■ Activity
Pick every line from the data that holds the word "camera".

** Opening Data excerpt block **

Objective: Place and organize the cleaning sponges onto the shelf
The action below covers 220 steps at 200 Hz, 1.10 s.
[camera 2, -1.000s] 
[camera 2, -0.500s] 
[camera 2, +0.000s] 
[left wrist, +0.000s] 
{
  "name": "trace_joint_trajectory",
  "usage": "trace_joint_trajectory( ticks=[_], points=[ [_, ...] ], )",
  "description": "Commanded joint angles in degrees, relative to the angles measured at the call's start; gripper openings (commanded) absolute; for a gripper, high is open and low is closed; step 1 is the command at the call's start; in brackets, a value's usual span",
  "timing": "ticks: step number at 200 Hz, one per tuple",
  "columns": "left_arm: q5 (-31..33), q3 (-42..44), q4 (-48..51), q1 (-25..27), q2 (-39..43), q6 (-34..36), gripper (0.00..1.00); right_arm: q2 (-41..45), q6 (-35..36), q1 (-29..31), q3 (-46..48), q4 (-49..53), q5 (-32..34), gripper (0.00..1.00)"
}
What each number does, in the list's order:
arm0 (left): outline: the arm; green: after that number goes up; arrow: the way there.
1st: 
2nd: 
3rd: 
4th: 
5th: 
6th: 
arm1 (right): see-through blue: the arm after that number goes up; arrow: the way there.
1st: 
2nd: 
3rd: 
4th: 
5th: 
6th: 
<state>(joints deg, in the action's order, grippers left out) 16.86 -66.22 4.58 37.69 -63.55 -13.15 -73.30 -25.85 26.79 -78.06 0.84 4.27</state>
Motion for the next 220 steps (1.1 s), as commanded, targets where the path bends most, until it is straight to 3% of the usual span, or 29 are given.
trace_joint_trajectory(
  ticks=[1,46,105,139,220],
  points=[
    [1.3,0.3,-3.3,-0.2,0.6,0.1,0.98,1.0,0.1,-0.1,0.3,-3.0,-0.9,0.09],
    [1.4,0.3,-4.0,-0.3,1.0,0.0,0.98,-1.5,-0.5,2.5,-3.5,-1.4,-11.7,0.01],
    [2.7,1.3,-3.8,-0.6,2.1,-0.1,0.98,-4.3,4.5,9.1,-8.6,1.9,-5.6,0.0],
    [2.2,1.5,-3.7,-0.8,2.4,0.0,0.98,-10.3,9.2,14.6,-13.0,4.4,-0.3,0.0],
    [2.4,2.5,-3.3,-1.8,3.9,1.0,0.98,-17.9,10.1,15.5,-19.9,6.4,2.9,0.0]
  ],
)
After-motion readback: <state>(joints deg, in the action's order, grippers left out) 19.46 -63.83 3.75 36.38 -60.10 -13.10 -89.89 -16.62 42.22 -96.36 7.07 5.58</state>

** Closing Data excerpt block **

■ Written answer
[camera 2, -1.000s] 
[camera 2, -0.500s] 
[camera 2, +0.000s] 

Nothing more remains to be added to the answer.